◆ TASK TO CARRY OUT: When you find the line with "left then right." among the records below, reproduce it and each line after it exactly, ending with the line with "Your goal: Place".

◆ DATA IN THIS EXERCISE:

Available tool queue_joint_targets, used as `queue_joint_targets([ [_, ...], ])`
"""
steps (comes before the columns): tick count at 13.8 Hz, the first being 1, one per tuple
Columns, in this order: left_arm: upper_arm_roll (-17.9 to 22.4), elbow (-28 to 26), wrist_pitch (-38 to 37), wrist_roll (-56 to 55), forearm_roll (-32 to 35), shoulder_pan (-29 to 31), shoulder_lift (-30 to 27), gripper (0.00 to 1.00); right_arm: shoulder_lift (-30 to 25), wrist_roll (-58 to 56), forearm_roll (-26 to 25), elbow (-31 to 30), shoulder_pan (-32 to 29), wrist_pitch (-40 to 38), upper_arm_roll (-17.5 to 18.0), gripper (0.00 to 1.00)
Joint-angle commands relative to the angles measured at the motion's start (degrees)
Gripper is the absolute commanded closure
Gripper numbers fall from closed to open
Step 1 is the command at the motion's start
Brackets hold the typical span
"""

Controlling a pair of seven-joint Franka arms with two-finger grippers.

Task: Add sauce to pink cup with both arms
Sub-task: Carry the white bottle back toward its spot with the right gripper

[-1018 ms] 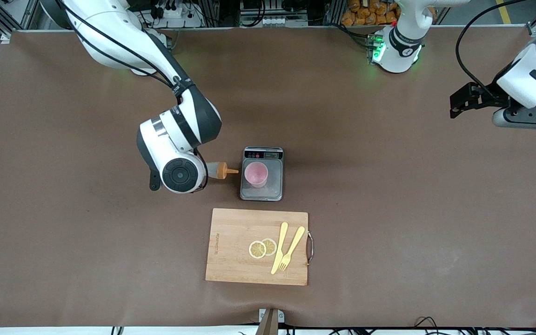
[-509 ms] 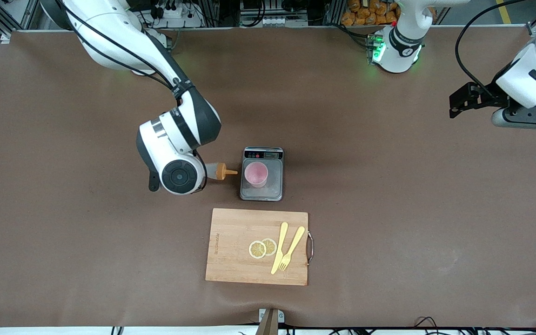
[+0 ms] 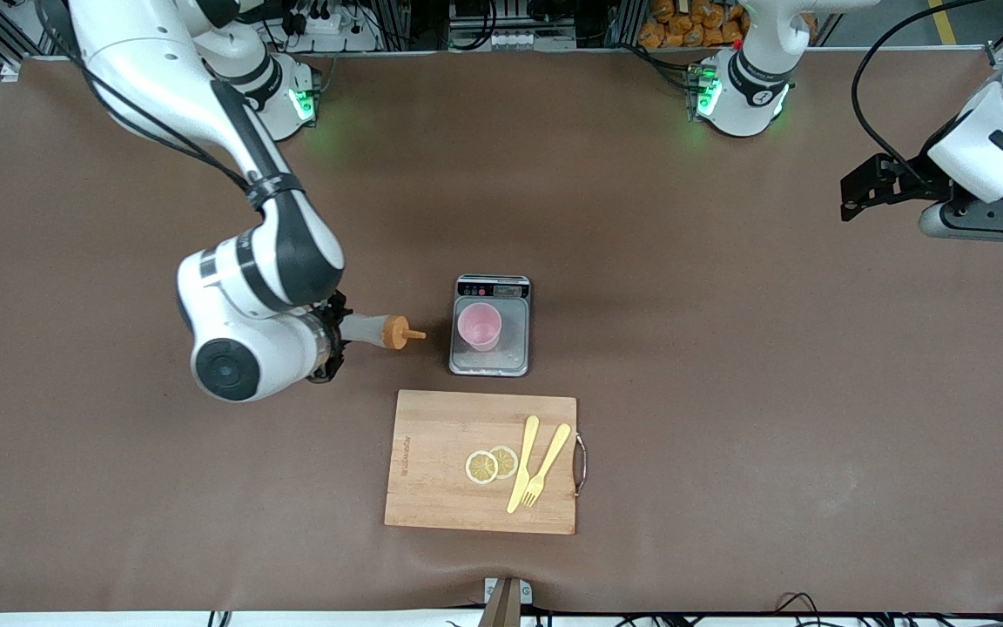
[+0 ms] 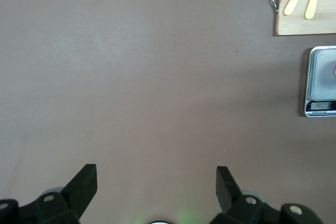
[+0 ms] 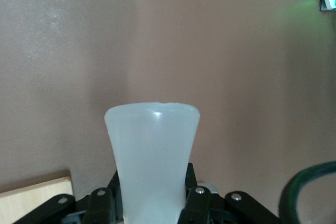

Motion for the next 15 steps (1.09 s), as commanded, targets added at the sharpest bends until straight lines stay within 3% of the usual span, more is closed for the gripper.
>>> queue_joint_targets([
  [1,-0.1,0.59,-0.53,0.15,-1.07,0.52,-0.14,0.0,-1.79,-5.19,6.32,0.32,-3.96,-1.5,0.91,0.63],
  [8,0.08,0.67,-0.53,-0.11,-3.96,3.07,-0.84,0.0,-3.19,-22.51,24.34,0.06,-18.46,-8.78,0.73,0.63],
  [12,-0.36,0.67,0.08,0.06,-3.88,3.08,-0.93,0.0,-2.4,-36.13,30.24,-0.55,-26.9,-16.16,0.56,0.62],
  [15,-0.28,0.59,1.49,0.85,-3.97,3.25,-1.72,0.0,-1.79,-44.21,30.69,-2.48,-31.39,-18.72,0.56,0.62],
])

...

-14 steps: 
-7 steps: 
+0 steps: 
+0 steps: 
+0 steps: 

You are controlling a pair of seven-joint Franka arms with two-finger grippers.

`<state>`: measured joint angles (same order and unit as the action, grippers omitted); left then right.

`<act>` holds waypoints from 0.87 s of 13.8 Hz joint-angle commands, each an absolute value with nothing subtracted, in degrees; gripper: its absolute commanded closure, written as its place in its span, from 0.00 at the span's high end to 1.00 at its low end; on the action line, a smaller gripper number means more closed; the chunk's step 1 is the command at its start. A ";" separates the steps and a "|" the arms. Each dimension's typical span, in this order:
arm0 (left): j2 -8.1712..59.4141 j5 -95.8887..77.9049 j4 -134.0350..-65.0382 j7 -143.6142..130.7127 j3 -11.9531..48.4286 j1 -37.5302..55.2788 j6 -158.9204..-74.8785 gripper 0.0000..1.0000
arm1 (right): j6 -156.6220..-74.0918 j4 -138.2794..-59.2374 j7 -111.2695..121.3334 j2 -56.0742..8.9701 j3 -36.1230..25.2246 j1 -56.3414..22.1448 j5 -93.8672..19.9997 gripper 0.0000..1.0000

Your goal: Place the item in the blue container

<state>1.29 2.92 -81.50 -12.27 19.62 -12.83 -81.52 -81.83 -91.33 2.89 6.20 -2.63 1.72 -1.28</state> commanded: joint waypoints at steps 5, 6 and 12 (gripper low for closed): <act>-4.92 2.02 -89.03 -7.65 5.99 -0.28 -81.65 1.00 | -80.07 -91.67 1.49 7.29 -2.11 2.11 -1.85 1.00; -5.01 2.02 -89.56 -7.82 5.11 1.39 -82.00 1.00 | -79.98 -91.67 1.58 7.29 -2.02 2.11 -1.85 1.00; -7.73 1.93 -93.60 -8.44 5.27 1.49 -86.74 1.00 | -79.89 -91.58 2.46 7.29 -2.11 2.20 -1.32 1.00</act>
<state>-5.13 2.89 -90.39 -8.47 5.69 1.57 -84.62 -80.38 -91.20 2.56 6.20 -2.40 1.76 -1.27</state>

◆ ANSWER TO THIS EXERCISE:
`<state>`: measured joint angles (same order and unit as the action, grippers omitted); left then right.

`<act>` holds waypoints from 0.87 s of 13.8 Hz joint-angle commands, each an absolute value with nothing subtracted, in degrees; gripper: its absolute commanded closure, written as its place in its span, from 0.00 at the span's high end to 1.00 at its low end; on the action line, a smaller gripper number means more closed; the chunk's step 1 is the command at its start. A ";" separates the steps and a "|" the arms. Each dimension's typical span, in this order:
arm0 (left): j2 -8.1712..59.4141 j5 -95.8887..77.9049 j4 -134.0350..-65.0382 j7 -143.6142..130.7127 j3 -11.9531..48.4286 j1 -37.5302..55.2788 j6 -158.9204..-74.8785 gripper 0.0000..1.0000
arm1 (right): j6 -156.6220..-74.0918 j4 -138.2794..-59.2374 j7 -111.2695..121.3334 j2 -56.0742..8.9701 j3 -36.1230..25.2246 j1 -56.3414..22.1448 j5 -93.8672..19.9997 gripper 0.0000..1.0000

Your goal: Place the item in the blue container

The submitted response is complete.